Not be married in a business,
measured in goats,
suffer government of relatives
or legal stoning.
Never parade anymore
and never admit words that put
iron filings
in the blood .
Discover for yourself
another unforeseen being
on the bridge of the gaze.
Being human and woman, neither more nor less. 2. Mario Benedetti
Mario Benedetti. | Urban character.
Another Uruguayan poet who has spent his entire life writing but, in the same way as Ida Vitale, died well into the 21st century and the new generations of poets and, above all, of readers are very aware of his lively and simple poetry . Poetry books such as ‘El amor, las mujeres y la vida’, ‘Rincon de Haikus’ or ’50 Sonnets’ are examples of the modernity of his poetry when the turn of the century was a reality.
- Discover the best phrases pronounced by Mario Benedetti.
Forever
If the emerald dim,
if the gold lost its color,
then
our love would end.
If the sun did not heat,
if the moon did not exist,
then it would not
make sense to live on this earth ,
nor would it make sense to
live without my life,
the woman of my dreams,
the one who gives me joy…
If the world did not turn
or the time did not exist,
then, it would never die,
neither would
our love die…
but time is not necessary,
our love is eternal ,
we do not need the sun
, the moon or the stars
to continue loving each other…
If life were different
and death came
then, I would love you
today, tomorrow…
forever…
still. 3. Claribel Joy
Claribel Joy. | Urban character.
The winner of the 2017 Reina Sofia Prize for Ibero-American Poetry is one of the most important poets of her generation. The Nicaraguan cultivates a modern poetry, heir to the best Latin American poets . The puns, the simplicity of the verse, the color of her poems. These are more than enough reasons to read this artist who is so important to understand the literature of her country.

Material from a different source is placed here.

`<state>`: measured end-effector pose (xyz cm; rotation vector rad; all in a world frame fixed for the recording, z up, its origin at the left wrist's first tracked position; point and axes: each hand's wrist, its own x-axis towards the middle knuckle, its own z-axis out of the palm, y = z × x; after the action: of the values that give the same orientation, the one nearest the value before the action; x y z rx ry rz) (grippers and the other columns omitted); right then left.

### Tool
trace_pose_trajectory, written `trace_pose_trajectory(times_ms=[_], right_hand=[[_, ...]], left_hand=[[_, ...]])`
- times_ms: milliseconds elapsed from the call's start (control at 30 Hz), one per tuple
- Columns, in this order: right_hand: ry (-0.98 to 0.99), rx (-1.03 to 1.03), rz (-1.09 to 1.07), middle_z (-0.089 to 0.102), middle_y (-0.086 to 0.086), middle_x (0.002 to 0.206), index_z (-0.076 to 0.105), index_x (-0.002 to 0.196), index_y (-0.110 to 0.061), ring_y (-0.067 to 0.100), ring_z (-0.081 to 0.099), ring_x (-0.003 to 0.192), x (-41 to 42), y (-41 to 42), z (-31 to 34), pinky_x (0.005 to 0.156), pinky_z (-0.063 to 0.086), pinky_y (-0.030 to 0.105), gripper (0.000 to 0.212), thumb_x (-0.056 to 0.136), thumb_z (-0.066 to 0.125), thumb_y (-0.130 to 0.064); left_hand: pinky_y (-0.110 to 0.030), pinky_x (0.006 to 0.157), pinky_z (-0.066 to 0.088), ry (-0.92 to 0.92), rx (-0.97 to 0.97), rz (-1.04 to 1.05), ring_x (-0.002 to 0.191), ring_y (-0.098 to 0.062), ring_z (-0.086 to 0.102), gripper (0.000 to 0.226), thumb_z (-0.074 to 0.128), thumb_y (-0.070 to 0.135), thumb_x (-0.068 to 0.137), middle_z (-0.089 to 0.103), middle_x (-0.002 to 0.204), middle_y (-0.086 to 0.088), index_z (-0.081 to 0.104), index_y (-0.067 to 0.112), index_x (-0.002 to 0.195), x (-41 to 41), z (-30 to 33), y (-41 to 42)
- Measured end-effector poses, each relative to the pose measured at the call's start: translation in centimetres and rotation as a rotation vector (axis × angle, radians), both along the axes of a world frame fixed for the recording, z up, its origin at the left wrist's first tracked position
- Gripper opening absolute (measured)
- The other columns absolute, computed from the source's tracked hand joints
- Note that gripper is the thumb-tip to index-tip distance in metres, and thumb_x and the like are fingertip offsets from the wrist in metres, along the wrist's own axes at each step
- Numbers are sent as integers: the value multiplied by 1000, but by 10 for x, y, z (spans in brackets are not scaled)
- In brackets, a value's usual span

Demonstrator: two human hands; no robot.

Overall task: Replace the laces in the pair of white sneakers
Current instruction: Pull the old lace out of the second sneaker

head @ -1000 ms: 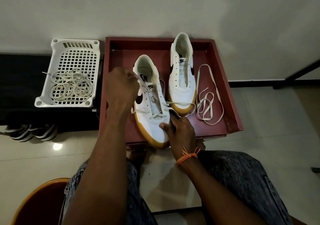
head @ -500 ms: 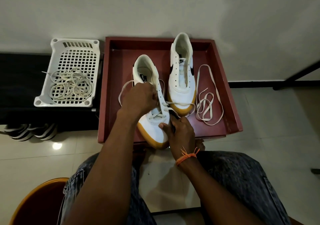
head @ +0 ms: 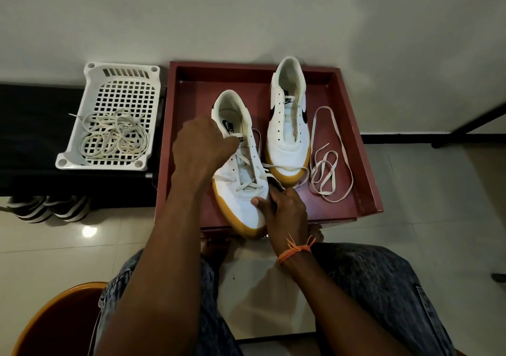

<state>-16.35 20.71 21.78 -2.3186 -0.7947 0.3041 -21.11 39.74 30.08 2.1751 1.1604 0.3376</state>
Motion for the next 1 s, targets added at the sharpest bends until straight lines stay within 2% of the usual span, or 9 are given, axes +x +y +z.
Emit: trace_pose_trajectory(times_ms=[67, 133, 233, 333, 400, 533, 767, 900, 1000], right_hand=[[0, 3, -2, 64, 9, 105, 62, 130, -25, 25, 61, 98, 0, 0, -1, 81, 50, 32, 47, 89, 64, -47], [-2, -5, -4, 65, 9, 107, 63, 130, -24, 25, 61, 99, 0, 1, -1, 83, 51, 32, 47, 89, 63, -48], [1, 6, -11, 66, 10, 108, 64, 128, -23, 25, 62, 100, -1, 1, -2, 83, 51, 32, 47, 89, 62, -49], [-2, 5, -5, 65, 9, 106, 64, 128, -23, 24, 62, 98, 0, 1, -3, 82, 48, 29, 48, 89, 61, -50], [-7, 6, -6, 65, 9, 104, 64, 128, -24, 24, 61, 97, 0, 1, -2, 80, 47, 28, 49, 88, 60, -52], [-19, 5, -7, 64, 10, 101, 65, 127, -23, 26, 62, 94, -1, 1, -1, 77, 48, 29, 49, 88, 60, -52], [2, 1, -11, 63, 12, 102, 65, 127, -20, 26, 61, 95, 0, 3, -1, 77, 43, 25, 46, 89, 66, -44], [7, -16, -6, 63, 12, 102, 65, 127, -20, 27, 60, 95, 0, 2, -1, 79, 46, 29, 45, 89, 66, -43], [4, -22, -7, 62, 12, 101, 64, 129, -21, 27, 60, 95, 0, 3, -1, 80, 48, 31, 45, 89, 66, -42]], left_hand=[[-35, 66, 55, 68, -18, -100, 71, -22, 65, 31, 68, 37, 68, 66, 79, 2, 66, 12, 87, 1, -5, 0], [-33, 67, 49, 83, 11, -207, 80, -20, 60, 30, 74, 25, 74, 61, 88, 4, 63, 14, 99, 2, -8, -1], [-31, 72, 49, 120, 74, -312, 82, -17, 61, 16, 75, 23, 77, 67, 91, 2, 70, 15, 90, 10, -12, -7], [-41, 81, 57, 158, 14, -344, 88, -24, 67, 16, 75, 22, 78, 73, 96, -5, 75, 15, 93, 15, -23, -10], [-43, 78, 57, 151, 19, -361, 84, -25, 66, 11, 72, 21, 80, 72, 91, -6, 76, 13, 85, 15, -27, -9], [-42, 72, 55, 125, -39, -397, 70, -18, 62, 15, 71, 18, 77, 69, 76, -4, 70, 9, 66, 15, -23, -7], [-43, 71, 56, 24, -210, -339, 65, -21, 63, 17, 72, 10, 73, 70, 71, -12, 65, -1, 62, 13, -13, -9], [-33, 59, 48, 94, -284, -310, 57, -14, 53, 23, 75, 13, 71, 64, 70, -18, 64, -6, 67, 8, -12, -4], [-30, 55, 46, 154, -287, -303, 56, -15, 55, 26, 77, 19, 70, 66, 71, -19, 66, -5, 66, 8, -11, -3]])
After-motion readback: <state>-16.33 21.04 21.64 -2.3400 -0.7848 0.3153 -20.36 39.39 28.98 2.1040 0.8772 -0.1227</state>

Shuffling memories
Shuffling memories
I found yours.
It didn’t hurt.
I took it out of its case,
shook its roots
in the wind,
held it up to the light:
It was polished glass
reflecting goldfish,
a flower without thorns
that did not burn.
I threw it against the wall
and sounded my alarm siren.
Who put out its fire
? Who took its edge
from my memory-lance
that I loved ? 4- Ernesto Cardenal
Ernesto Cardenal. | Urban character.
Nicaraguan poet, essayist and priest. With a conflictive relationship with the Church due to his support for liberation theology, his poetry earned the Reina Sofia award for Ibero-American poetry in 2012, the highest prize to which Latin American poets can aspire. Another elderly poet who has seen how his popularity has spread in the 21st century by receiving, in addition to the aforementioned prizes as important as the Pablo Neruda Prize in 2009. His poetry deals, as is presumable, with the problem of God and society, love from a platonic perspective and politics. In the hammock I felt…
In the hammock I felt that you were telling me I
didn’t choose you because you were a saint
or because you were a future saint
I’ve had too many saints I
chose you for a change.
- Discover the 16 types of poems with practical examples.
Bibliographic references
Ortega, J., & Aguirre, A. (Eds.). (1997). Anthology of Latin American poetry of the 21st century: The turn and the transition (Vol. 187). XXI century.